Instructions to follow ->
Reproduce the listing below as it stands. Leave out each image.

Stored data ->
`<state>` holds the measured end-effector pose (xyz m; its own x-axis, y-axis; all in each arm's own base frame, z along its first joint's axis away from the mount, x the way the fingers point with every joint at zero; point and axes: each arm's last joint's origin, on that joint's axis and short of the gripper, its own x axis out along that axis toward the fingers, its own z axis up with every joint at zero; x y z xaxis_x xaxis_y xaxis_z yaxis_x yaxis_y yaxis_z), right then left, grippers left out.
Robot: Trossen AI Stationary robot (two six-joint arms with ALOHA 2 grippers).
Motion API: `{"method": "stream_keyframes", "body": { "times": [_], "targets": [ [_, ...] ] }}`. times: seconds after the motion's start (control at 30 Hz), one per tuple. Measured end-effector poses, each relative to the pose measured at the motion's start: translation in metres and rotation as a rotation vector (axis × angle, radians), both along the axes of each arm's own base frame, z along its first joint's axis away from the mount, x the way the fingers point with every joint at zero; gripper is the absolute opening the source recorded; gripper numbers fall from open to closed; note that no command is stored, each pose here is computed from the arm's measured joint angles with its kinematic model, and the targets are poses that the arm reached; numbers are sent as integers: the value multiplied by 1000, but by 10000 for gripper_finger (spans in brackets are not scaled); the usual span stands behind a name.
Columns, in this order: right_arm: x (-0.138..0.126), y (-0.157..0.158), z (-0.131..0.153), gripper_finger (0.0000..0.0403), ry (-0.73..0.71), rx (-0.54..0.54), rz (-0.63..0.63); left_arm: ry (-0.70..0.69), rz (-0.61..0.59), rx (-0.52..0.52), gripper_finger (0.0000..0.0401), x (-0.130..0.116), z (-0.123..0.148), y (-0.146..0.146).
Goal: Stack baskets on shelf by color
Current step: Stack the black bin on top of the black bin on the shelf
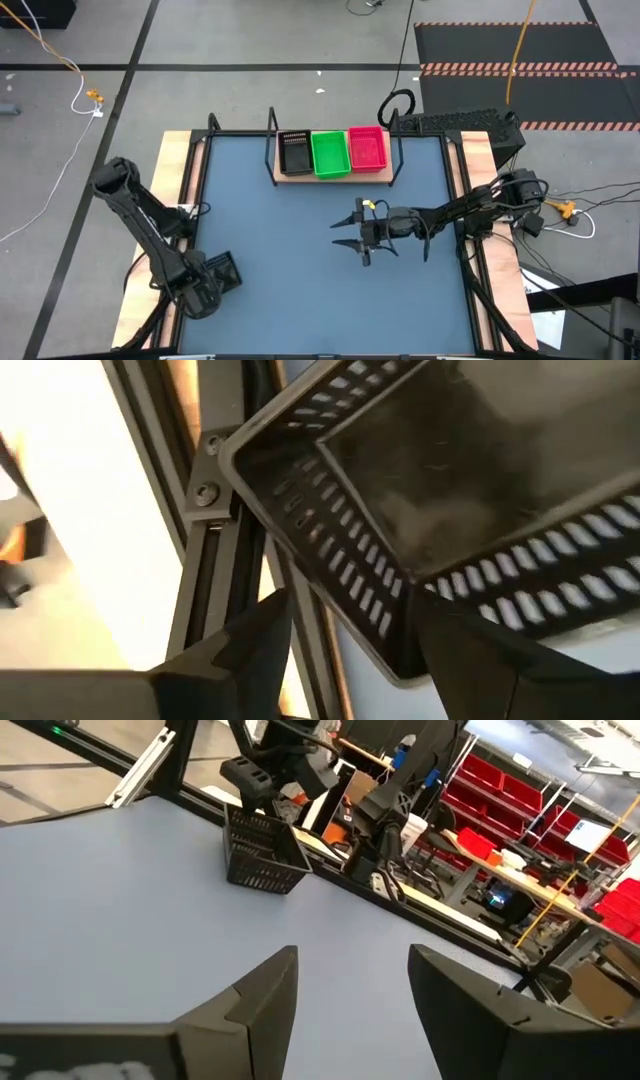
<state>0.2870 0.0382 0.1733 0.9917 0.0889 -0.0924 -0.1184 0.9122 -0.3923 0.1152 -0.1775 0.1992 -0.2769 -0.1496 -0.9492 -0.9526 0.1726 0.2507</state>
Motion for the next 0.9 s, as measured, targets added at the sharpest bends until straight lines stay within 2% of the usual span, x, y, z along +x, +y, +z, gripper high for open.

Your solution ->
`<state>` holds the measured end-effector pose (xyz m; its own x-axis, y-axis; all in each arm's own base frame, z along its first joint's axis away from the mount, x the way the fingers point with every joint at zero; point and axes: each arm's last joint's origin, on that joint's axis and short of the gripper, its own x axis out along that axis toward the fingers, its own z axis up with every joint at zero; x y z xaxis_x xaxis_y xaxis_z yaxis_x yaxis_y yaxis_z), right then left, grippers left out.
Robot: Trossen AI Stationary robot (two six-joint arms with ALOHA 2 grippers).
Motion API: `{"method": "stream_keyframes", "body": { "times": [_], "targets": [ [_, ...] ] }}`. times: seconds after the motion's start (control at 30 Hz), one per tuple. Measured end-effector poses, each relative to the pose measured at the motion's start: translation in metres and rotation as a rotation vector (axis × angle, radians), both along the axes of each arm's own base frame, z along its first joint's axis away from the mount, x the way the fingers point with every joint at zero; gripper is the absolute opening the source recorded; gripper numbers fall from open to closed; note that no command is stored, each pose here is computed from the arm's measured joint angles with its kinematic model, and the targets are poses that the arm reached; numbers are sent as integers: the value multiplied by 1000, but by 10000 for gripper_finger (spans in brackets are not scaled); the usual span stands behind a name.
Columns, in this order: right_arm: x (-0.138..0.126), y (-0.157..0.158), z (-0.131..0.153), gripper_finger (0.0000..0.0403), ry (-0.73..0.71), rx (-0.54..0.54), rz (-0.63..0.63); left_arm: ry (-0.70..0.69), rz (-0.61..0.59), rx (-0.52..0.52), gripper_finger (0.0000..0.0401), x (-0.130..0.116), z (-0.123..0.148), y (-0.146..0.146).
Goal: Stack baskets on shelf by color
Current step: Stack the black bin on top of the black bin on the shelf
<state>0.2870 0.0382 0.1733 0.9917 0.0889 -0.0924 -0.1184 0.9122 -0.3923 0.1152 -0.1775 0.1992 -0.2769 -0.1496 -0.9492 -0.9526 0.1726 0.2507</state>
Motion for the next 0.9 s, as measured, targets added at the sharpest bends until straight lines stay within 2% of the usual span, x, y, z along +x, +y, +z, gripper high for open.

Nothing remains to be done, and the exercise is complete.